You genuinely congratulate someone?
You do it in person.

Use the club feed to highlight an event totally unrelated to the club activity?
Disingenuous

But that is just my opinion


----------



## Fact (Feb 7, 2018)

sdsoccer8 said:


> You genuinely congratulate someone?
> You do it in person.
> 
> Use the club feed to highlight an event totally unrelated to the club activity?
> ...


It's a dumb opinion. You are reading too much into it because you don't like the club.  Same tone and word structure as all your other screen names use.


----------



## Fact (Feb 7, 2018)

#Deadpool thanks for finding all 11 of my new posts and rating them dumb.  You're my special friend!


----------



## Fact (Feb 7, 2018)

Fact said:


> #Deadpool thanks for finding all 11 of my new posts and rating them dumb.  You're my special friend!

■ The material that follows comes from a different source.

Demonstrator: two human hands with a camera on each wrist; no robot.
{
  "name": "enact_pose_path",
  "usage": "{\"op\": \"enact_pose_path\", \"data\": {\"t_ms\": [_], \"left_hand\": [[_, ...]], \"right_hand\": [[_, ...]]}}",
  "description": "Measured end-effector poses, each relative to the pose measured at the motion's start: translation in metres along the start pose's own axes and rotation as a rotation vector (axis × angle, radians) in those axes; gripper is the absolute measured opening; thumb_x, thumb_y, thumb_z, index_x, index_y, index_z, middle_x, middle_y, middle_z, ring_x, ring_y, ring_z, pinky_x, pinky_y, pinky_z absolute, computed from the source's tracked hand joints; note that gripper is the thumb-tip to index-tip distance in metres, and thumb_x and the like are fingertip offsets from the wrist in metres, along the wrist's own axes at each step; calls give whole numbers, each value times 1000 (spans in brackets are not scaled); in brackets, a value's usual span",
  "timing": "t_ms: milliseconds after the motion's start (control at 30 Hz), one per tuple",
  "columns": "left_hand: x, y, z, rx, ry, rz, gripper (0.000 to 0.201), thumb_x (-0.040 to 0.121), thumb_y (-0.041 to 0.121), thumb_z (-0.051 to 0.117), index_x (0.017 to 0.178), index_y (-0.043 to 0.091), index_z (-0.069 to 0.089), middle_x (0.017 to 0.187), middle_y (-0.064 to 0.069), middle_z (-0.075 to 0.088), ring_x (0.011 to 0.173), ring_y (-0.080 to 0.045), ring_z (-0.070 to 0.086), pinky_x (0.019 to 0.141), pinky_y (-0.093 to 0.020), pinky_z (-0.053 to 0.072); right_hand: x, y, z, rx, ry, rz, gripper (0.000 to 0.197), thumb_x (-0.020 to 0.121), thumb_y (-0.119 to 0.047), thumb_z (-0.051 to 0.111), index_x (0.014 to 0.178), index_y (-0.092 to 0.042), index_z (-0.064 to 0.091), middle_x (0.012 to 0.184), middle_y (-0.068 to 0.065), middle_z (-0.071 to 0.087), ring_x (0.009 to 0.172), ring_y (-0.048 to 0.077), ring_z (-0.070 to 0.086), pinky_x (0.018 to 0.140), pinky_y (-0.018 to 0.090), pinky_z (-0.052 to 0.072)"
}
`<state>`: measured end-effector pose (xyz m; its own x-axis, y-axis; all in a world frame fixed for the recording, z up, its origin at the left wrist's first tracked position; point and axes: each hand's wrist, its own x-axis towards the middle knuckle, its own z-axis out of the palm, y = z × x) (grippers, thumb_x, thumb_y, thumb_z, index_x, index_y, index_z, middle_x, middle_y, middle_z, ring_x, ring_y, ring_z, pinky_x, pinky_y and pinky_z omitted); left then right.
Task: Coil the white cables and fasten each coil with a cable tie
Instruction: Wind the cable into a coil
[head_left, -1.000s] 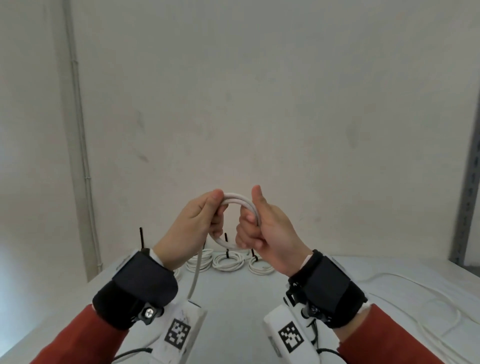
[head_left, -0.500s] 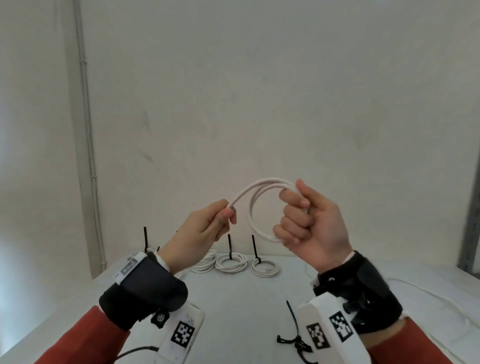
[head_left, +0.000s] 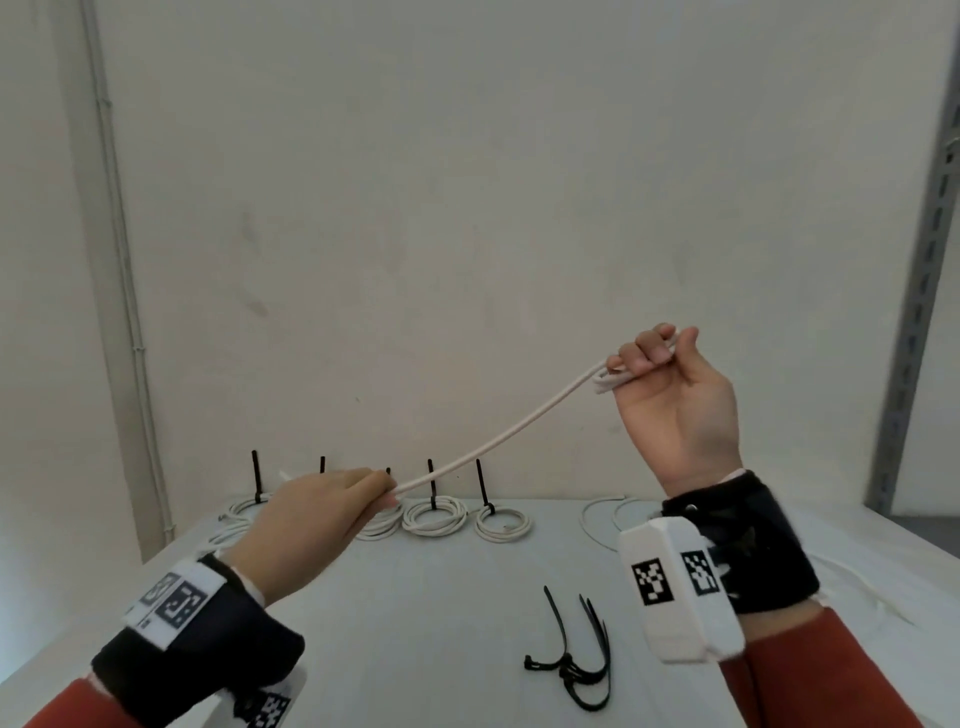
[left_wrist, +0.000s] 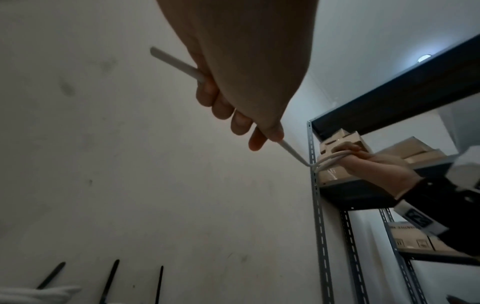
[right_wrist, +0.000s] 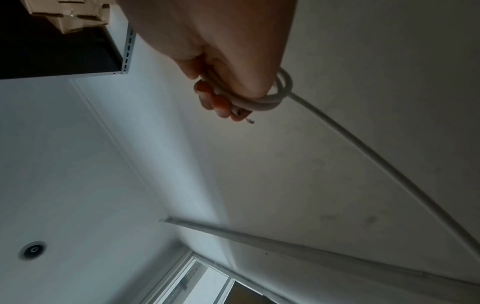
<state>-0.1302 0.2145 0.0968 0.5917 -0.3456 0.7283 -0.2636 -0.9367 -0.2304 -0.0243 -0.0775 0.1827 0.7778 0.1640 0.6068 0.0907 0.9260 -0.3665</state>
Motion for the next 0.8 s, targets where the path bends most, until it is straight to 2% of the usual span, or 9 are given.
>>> {"op": "enact_pose_path", "data": {"t_ms": [167, 300, 433, 500, 533, 667, 733, 800], "left_hand": [[1, 9, -11, -17, -16, 158, 35, 101, 43, 24, 91, 25, 52, 73, 12, 60, 59, -11, 57, 46, -21, 39], [4, 20, -29, -19, -13, 244, 38, 101, 38, 27, 92, 21, 59, 75, 10, 60, 62, -12, 53, 45, -23, 41], [9, 27, -39, -14, -52, 306, 30, 102, 39, 24, 99, 24, 51, 78, 10, 61, 60, -14, 56, 42, -22, 43], [12, 29, -46, -20, -56, 322, 28, 102, 38, 25, 100, 24, 50, 79, 10, 62, 62, -14, 57, 42, -23, 44], [14, 29, -50, -25, -49, 327, 27, 101, 37, 27, 100, 24, 50, 80, 9, 62, 63, -14, 58, 44, -23, 44], [27, 21, -69, -29, 32, 271, 22, 98, 37, 35, 98, 22, 51, 81, 5, 63, 65, -20, 60, 45, -31, 48], [33, 15, -74, -9, 64, 227, 23, 98, 38, 35, 98, 22, 52, 81, 6, 63, 65, -21, 61, 44, -34, 48], [37, 10, -75, -6, 86, 174, 24, 98, 39, 34, 99, 23, 52, 85, 6, 64, 67, -21, 62, 45, -36, 49]], "right_hand": [[8, 13, -15, -194, 167, -96, 27, 104, -22, 31, 82, -15, 45, 62, -4, 50, 55, 12, 49, 65, 25, 46], [6, 28, -25, -478, 299, -171, 26, 105, -19, 33, 82, -12, 44, 72, 4, 58, 56, 15, 59, 65, 28, 52], [2, 47, -31, -876, 271, -203, 22, 104, -15, 33, 86, -9, 43, 73, 7, 65, 50, 12, 62, 56, 25, 49], [-2, 57, -36, -1066, 177, -172, 20, 103, -17, 37, 90, -6, 47, 73, 7, 67, 50, 14, 62, 54, 23, 48], [-6, 60, -39, -1176, 101, -155, 19, 103, -18, 38, 89, -9, 48, 73, 6, 68, 51, 16, 63, 55, 24, 49], [-23, 67, -45, -1618, -375, -1, 20, 100, -16, 43, 83, -25, 47, 74, -4, 70, 58, 17, 63, 61, 28, 51], [-32, 69, -44, -1670, -559, 143, 21, 100, -14, 45, 82, -24, 49, 71, -4, 69, 54, 8, 59, 59, 24, 47], [-43, 71, -44, -1599, -647, 261, 24, 101, -15, 43, 78, -18, 50, 62, -5, 61, 51, 3, 52, 57, 14, 38]]}}
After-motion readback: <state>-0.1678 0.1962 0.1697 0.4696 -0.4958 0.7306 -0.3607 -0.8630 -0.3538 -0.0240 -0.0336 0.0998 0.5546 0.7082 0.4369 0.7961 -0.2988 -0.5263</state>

Now it is 17 posts. Boy are you quick.  Thanks for the attention.


----------



## sdsoccer8 (Feb 7, 2018)

Fact said:


> It's a dumb opinion. You are reading too much into it because you don't like the club.  Same tone and word structure as all your other screen names use.


It may be a dumb opinion

Not sure I dislike the club. There is no club
I do dislike scams and scammers.

As far as the rest... paranoid much?
Lol...


----------



## Really!?! (Feb 8, 2018)

No new screen name as you imply. Turns out there are other people who disagree with you and think your a clown


----------



## Fact (Feb 8, 2018)

Really!?! said:


> No new screen name as you imply. Turns out there are other people who disagree with you and think your a clown


#avh Tagging this post a winner.   Is it a rumor that you Albion parents are not suppose to be on this forum OR do you just continue to think that the rules don't apply to you?


----------



## broshark (Feb 8, 2018)

sdsoccer8 said:


> You genuinely congratulate someone?
> You do it in person.
> 
> Use the club feed to highlight an event totally unrelated to the club activity?
> ...


I'm confused by the hate on a club that's barely even a club in SD right now.  Why are you following them on social media?


----------



## sdsoccer8 (Feb 8, 2018)

broshark said:


> I'm confused by the hate on a club that's barely even a club in SD right now.  Why are you following them on social media?


Hate?
Disagreeing with a post doesn’t equal hate and I don’t follow them... just checked their FB page to see if there was a coaching list since they took it down on their website 

Ok.... maybe I read too much into that post.
Maybe it was just a genuine post of congratulations that didn’t intend to recruit anyone under false pretenses. 
Peace out.


----------



## broshark (Feb 8, 2018)

sdsoccer8 said:


> Hate?
> Disagreeing with a post doesn’t equal hate and I don’t follow them... just checked their FB page to see if there was a coaching list since they took it down on their website
> 
> Ok.... maybe I read too much into that post.
> ...


I'm curious what you'd have a club that's brand new to an area do in such an instance?  Social media is marketing.  Surf put out their congrats posts and mentioned how long the girls had been with the club.  3 years, 4 years, 5 years.  Should Surf have mentioned where they were before they were recruited to Surf?  Isn't it disingenuous to take credit for a player others developed before you?  If you know Surf, you know that they don't just reach out to any player, so the prior clubs must have done a fair bit of developing these girls too.


----------



## KSROD (Feb 8, 2018)

One of the guys starting GPS SD, Will Rells got arrested today on embezzlement and theft from his previous club at Barca Cantera.


----------



## Soccermom21 (Feb 8, 2018)

KSROD said:


> One of the guys starting GPS SD, Will Rells got arrested today on embezzlement and theft from his previous club at Barca Cantera.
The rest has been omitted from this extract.